Blog prof. René Prêtre
Maputo, le 25 mai 2024
Post by René Prêtre
08h00
Bien reposé, le trajet vers l’hôpital s’effectue dans des rues calmes, pas trop encombrées de bouchons. On est samedi et on échappe à la ruée du traffic des jours ouvrables. J’arrive rapidement à l’hôpital où je passe saluer l’équipe des soins intensifs. L’accueil comme chaque années est enthousiaste. Ils sont tous là, les mêmes visages que l’année dernière, souriant même sous leurs masques (beaucoup gardent le masque durant le travail aux soins intensifs).
Un enfant, lui aussi aux soins intensifs, attend « impatiemment » notre intervention. Il avait été opéré (une aortopexie) par la mission française à la fin du mois de mars, mais souffre toujours de problèmes respiratoires et d’un important retard de la prise pondérale liés à sa malformation cardiaque. Cette malformation, mes collègues n’avaient pas voulu l’aborder en raison de son petit poids. Etant donné l’absence de progrès dans la récupération et l’occupation permanente d’un lit de soins intensifs, nous décidons d’opérer ce petit rapidement, même si les risques d’un échec sont grands dans le but de lui donner une chance (mais sans opération ce risque est absolu …), mais aussi pour le sortir des soins intensifs, pour libérer une place. Même si l’enfant est encore fragile, j’ai programmé hier son intervention dans l’après-midi, car la réparation de son cœur sera techniquement moins difficile que celle de l’enfant sélectionné pour ce matin. Ce dernier souffre d’un truncus arteriosus avec une valve aortique qui se ferme mal, une opération longue et difficile, qui justifie la pôle positon du jour.
15h30
L’opération du premier enfant a été longue et délicate, mais elle s’est bien déroulée. J’étais particulièrement satisfait de la réparation de la valve aortique, qui ne montrait plus aucune fuite à la reprise de l’activité cardiaque. Comme toujours dans ces grandes opérations, le temps nécessaire pour obtenir un champ opératoire sec est long. Ici, le suintement sanguin a été conséquent a duré pratiquement une heure et demie. Au moment de fermer, la situation semblait calme ; je suis confiant que l’évolution sera bonne et rapide.
Le repas qui nous attend dans la petite salle de repos est déjà pratiquement froid, mais il reste bon et réconfortant.
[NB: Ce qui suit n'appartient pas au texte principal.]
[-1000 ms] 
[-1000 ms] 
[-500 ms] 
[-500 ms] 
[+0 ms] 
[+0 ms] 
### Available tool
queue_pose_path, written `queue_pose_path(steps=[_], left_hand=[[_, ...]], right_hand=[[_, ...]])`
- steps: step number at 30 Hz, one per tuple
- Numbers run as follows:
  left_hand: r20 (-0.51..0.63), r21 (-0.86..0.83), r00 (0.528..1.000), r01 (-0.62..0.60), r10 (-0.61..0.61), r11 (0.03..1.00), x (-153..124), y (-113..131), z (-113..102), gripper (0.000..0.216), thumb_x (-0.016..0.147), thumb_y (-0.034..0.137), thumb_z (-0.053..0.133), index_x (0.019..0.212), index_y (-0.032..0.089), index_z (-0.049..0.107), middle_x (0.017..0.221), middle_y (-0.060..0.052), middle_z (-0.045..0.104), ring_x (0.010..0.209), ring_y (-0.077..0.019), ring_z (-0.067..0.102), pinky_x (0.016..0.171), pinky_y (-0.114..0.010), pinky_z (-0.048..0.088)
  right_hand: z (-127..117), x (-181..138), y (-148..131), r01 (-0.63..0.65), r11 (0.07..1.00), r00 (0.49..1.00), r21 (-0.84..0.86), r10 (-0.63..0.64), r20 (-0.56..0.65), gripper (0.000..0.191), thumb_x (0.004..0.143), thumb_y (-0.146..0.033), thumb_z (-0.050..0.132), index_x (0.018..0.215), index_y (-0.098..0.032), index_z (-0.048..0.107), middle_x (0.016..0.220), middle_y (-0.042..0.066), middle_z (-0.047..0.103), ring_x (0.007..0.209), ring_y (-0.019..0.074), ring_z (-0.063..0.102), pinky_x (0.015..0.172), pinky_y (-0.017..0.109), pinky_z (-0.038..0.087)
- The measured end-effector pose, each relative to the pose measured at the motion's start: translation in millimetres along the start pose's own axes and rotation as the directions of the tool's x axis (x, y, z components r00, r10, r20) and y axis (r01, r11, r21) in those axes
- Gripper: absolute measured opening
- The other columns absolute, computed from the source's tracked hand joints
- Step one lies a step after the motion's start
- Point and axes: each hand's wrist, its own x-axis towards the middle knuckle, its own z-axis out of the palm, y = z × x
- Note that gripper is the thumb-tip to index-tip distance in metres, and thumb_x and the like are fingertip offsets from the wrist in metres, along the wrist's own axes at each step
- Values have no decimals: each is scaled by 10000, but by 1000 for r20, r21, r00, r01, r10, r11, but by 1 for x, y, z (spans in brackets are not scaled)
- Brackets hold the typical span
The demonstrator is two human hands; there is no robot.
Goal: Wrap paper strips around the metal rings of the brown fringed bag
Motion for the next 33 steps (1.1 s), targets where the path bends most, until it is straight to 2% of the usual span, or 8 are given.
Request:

Nous le dégustons avec plaisir.
Un des grands avantages de l’organisation à Maputo est l’enchaînement rapide des cas. Il ne dépasse pas ¾ d’heure entre la fermeture d’un patient et l’ouverture du suivant. Ainsi donc, même en finissant relativement tard avec le premier cas, nous pourrons probablement terminer la deuxième opération – cette communication interventriculaire chez un tout petit – à une heure encore décente.
18h45
Le deuxième opération sur le petit bout’choux est terminée – délicate, mais bien réalisée. Nous espérons que, maintenant, il va pouvoir enfin décoller, prendre du poids, ne plus souffrir de pneumonies à répétition, quitter les soins intensifs, puis l’hôpital.
Passage rapide aux soins intensifs : le premier enfant est stable. Il présente quelques troubles du rythme, mais sans gravité. Toutefois, l’équipe a décidé de le maintenir endormi pendant les prochaines 24 heures, avant d’évaluer la situation et décider d’un possible réveil.
Avec quelques dessins à l’appui, j’ai re-discuté de la réparation de la valve aortique de ce matin avec Soziñho qui me dit « dommage qu’on n’a pas filmé ce moment-là de l’opération, cette réparation était si élégante qu’on pourrait la publier ». Soziño a un peu raison, cette réparation, notamment la technique utilisée pour y parvenir mériterait d’être diffusée. C’est cependant compliqué. Sans caméra sur la lampe frontale, il est très difficile de filmer de si petits cœurs, de si petites valves depuis la place de l’anesthésiste. On verra ce que l’on peut faire d’ici la fin de la mission.
J’aurais aimé descendre à pied à l’hôtel après le travail, mais il fait déjà nuit noire et le chauffeur m’attend. Je vais donc utiliser ses services et profiter de la soirée pour terminer mon rapport de la visite effectuée au Rwanda en mars dernier et répondre aux mails qui s’accumulent, quel que soit le jour de la semaine.
Je réalise que je n’ai pratiquement pris aucune photo. Je dois penser à remettre l’appareil à quelqu’un demain. Les enfants ne sont pas encore nombreux aux soins intensifs, mais si j’avais été plus réactif ce matin, j’aurais pu prendre une image magnifique de notre premier patient pour la donner au personnel du bloc. J’essaierai de faire mieux demain.